Collected data entries
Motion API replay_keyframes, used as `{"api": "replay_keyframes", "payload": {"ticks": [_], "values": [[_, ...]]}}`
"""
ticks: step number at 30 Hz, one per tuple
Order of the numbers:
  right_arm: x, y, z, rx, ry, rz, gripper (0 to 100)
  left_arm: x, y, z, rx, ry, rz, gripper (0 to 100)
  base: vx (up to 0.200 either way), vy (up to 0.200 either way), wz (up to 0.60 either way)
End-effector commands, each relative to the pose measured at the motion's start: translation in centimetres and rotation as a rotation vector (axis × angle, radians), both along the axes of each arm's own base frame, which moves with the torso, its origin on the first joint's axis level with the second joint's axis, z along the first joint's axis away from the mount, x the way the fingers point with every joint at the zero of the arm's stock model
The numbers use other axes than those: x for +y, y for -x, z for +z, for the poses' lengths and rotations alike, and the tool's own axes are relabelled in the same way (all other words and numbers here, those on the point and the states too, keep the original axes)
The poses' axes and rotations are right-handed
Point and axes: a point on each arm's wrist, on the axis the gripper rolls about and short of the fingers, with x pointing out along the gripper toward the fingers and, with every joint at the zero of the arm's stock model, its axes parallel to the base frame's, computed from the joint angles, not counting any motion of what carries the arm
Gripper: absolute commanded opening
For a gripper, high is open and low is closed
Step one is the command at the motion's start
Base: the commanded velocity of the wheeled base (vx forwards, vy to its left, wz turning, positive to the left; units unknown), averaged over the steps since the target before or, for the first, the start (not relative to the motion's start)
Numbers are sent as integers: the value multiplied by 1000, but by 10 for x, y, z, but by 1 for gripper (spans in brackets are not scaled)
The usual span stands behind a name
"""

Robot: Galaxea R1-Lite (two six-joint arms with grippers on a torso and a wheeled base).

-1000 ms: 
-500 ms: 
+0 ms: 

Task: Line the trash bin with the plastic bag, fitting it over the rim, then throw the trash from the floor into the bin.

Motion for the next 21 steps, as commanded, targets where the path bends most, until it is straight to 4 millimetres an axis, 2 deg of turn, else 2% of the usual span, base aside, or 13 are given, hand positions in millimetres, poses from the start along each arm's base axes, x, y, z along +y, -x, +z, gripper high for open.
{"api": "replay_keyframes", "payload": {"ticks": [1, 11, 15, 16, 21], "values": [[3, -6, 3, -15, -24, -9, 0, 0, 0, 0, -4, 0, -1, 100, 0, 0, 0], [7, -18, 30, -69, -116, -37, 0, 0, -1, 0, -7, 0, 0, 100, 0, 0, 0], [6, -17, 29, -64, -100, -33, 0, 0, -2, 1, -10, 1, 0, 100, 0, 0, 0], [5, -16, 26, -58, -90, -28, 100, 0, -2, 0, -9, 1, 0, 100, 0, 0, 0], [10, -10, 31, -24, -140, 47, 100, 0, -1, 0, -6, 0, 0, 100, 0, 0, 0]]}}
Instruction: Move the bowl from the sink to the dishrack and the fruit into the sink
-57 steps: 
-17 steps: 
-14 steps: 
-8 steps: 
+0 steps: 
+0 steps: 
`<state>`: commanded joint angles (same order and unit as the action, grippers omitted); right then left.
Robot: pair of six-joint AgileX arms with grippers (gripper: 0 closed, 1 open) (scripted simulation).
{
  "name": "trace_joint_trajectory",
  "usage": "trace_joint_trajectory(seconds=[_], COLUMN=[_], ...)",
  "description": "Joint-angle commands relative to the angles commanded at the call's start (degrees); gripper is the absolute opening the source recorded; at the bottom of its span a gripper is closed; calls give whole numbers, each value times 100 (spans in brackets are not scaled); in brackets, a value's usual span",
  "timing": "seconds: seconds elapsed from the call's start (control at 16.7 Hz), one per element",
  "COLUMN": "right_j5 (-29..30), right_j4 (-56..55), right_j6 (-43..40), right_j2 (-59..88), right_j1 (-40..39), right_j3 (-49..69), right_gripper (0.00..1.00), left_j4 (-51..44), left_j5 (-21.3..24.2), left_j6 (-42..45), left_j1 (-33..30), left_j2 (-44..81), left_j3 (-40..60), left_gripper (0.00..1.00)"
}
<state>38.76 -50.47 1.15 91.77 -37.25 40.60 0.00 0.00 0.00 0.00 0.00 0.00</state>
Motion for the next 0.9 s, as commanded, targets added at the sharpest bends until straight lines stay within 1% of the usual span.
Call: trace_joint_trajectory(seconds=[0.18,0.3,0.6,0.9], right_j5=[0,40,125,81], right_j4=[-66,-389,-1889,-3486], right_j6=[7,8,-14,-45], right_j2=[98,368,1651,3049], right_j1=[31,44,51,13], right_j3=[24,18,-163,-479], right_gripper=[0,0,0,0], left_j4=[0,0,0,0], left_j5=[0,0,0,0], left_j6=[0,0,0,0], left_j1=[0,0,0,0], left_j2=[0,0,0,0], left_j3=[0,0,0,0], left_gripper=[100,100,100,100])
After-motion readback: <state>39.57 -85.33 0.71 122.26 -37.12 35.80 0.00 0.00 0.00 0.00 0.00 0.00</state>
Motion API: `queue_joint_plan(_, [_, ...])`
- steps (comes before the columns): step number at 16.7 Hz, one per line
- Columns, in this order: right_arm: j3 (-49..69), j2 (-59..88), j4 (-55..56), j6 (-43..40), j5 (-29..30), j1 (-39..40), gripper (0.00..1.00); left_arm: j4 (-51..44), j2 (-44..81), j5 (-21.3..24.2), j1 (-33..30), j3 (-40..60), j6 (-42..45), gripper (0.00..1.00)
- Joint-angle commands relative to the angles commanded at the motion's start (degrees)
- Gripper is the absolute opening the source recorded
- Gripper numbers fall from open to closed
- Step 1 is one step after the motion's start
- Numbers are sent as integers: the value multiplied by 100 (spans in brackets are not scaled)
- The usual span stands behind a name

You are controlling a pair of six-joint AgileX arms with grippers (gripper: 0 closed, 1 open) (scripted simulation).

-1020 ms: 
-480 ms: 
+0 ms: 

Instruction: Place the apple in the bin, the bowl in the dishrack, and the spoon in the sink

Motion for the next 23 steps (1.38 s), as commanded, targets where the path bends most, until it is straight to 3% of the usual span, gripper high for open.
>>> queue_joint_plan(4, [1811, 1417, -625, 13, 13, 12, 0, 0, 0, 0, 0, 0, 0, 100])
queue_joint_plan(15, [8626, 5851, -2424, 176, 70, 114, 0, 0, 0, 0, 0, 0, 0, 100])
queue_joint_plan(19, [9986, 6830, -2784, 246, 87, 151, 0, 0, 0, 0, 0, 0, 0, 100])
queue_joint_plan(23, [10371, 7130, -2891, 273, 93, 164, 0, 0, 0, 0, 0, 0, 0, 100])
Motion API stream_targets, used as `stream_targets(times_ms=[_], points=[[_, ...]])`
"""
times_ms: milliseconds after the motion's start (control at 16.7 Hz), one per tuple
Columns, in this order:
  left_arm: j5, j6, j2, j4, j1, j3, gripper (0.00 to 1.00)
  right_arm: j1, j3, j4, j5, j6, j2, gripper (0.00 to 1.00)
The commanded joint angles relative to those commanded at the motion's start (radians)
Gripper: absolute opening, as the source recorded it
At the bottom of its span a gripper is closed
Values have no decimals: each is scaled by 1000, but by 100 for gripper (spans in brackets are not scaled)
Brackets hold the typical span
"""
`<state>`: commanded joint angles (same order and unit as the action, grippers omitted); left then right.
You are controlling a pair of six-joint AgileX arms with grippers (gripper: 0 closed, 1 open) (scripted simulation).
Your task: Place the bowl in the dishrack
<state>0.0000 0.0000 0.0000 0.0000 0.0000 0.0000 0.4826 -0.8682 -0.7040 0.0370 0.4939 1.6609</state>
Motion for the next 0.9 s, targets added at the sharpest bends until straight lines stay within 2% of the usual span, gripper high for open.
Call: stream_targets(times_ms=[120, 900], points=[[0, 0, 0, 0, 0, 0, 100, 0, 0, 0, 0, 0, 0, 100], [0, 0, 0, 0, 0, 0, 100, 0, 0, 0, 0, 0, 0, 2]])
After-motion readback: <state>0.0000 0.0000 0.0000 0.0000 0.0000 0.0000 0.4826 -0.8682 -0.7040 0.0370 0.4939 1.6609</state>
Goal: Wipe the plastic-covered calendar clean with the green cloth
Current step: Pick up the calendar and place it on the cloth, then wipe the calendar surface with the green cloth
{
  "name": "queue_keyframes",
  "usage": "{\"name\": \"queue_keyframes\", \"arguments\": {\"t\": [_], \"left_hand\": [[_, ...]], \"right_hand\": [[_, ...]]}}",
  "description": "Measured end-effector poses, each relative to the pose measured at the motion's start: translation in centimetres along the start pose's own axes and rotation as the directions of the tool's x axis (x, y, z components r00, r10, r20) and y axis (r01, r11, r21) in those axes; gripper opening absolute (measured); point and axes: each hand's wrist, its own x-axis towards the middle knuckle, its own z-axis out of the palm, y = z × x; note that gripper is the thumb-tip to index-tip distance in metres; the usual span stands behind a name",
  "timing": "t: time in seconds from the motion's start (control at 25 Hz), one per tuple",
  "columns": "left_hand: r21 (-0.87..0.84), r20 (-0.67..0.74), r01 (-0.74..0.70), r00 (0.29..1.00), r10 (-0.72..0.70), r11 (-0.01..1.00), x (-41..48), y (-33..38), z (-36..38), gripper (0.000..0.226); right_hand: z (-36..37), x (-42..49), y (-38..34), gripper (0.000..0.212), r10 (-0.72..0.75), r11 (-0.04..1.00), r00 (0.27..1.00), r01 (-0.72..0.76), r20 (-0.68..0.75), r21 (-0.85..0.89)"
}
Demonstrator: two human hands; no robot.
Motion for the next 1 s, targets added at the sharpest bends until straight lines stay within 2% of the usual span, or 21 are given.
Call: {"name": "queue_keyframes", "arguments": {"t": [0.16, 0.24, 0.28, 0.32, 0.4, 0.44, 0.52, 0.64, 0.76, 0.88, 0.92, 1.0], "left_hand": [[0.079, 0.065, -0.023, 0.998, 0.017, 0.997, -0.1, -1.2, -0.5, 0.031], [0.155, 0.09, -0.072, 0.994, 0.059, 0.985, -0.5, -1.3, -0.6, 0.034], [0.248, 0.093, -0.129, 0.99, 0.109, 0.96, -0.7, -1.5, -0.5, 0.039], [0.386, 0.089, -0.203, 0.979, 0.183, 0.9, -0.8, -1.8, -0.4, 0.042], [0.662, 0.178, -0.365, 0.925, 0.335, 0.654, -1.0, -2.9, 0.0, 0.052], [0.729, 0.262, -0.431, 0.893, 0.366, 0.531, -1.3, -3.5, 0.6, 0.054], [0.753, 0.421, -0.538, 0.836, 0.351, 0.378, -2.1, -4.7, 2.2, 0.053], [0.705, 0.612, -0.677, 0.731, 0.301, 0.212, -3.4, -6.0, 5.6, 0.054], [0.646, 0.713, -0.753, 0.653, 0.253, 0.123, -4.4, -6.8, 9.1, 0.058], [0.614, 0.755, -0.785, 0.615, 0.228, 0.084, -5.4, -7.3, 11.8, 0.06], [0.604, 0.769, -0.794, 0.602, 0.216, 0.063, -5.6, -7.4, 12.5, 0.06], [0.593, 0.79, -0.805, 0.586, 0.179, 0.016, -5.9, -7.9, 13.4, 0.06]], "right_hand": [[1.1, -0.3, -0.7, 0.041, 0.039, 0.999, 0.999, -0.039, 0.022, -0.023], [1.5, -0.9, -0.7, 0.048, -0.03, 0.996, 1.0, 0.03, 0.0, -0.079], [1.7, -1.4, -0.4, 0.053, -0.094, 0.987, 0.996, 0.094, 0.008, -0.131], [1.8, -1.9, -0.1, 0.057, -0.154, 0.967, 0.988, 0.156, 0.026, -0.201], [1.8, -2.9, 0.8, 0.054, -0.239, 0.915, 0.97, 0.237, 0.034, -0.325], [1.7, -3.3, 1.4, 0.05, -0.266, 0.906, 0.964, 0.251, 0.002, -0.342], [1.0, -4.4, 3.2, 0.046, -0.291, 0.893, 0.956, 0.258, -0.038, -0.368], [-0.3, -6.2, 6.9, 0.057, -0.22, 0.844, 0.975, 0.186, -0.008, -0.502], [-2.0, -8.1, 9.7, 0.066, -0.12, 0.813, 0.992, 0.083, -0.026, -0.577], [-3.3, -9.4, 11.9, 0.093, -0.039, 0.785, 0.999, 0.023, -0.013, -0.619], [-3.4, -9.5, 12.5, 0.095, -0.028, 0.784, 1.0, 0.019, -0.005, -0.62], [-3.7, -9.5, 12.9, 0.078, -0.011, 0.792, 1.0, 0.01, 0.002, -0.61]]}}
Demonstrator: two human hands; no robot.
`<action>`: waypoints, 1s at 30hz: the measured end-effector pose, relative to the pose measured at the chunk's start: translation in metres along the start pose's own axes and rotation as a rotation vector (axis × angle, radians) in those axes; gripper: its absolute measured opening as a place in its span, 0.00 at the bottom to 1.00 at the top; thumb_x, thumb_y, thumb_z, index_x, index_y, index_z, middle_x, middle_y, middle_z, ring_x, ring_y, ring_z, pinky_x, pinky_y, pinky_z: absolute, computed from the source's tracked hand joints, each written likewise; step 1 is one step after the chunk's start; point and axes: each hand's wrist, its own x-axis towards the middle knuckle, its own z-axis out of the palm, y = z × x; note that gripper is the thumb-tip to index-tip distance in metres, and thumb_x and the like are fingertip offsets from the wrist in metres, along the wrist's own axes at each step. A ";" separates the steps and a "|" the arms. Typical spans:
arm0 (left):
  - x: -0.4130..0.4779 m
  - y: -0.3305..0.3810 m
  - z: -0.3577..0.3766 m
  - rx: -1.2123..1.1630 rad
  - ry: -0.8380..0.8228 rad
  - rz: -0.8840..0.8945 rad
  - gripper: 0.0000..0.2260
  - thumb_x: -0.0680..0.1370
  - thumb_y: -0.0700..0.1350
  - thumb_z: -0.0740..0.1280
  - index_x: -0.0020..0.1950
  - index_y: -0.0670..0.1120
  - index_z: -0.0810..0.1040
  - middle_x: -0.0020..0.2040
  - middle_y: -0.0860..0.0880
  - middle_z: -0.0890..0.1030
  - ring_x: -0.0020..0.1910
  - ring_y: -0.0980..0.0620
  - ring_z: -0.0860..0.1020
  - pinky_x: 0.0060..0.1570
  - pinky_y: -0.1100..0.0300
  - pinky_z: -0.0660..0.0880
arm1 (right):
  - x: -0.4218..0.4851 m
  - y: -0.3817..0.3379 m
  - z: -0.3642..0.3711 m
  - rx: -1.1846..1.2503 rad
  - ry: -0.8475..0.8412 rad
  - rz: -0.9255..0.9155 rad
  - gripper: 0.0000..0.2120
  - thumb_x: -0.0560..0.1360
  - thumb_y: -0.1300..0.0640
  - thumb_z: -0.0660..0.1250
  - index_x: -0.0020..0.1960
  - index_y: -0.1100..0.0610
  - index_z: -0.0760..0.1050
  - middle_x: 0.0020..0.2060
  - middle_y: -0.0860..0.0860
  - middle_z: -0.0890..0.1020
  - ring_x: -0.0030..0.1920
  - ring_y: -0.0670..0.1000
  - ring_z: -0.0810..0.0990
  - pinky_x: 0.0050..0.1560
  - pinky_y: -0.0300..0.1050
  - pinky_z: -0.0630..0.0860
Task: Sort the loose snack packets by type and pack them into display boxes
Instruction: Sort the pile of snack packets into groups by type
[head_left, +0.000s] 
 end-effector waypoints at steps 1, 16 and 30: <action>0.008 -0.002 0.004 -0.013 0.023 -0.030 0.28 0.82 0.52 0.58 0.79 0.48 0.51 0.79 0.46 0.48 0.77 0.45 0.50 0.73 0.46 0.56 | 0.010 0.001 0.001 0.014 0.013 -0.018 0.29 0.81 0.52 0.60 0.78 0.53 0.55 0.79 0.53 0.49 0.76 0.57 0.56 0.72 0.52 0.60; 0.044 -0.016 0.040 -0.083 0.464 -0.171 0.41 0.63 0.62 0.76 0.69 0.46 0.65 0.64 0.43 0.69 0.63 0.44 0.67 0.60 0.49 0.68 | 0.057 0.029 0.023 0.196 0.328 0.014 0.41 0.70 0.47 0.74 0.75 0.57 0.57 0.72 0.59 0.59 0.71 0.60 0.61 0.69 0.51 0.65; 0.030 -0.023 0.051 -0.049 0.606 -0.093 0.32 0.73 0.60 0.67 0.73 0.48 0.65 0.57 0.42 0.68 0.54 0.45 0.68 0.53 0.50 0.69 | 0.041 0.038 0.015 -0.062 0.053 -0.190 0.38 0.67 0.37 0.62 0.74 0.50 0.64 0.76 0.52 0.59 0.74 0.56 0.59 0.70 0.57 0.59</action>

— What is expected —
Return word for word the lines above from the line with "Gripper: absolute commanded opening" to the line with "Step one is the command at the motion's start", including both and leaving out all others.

— Response for this exercise —
Gripper: absolute commanded opening
For a gripper, high is open and low is closed
Step one is the command at the motion's start

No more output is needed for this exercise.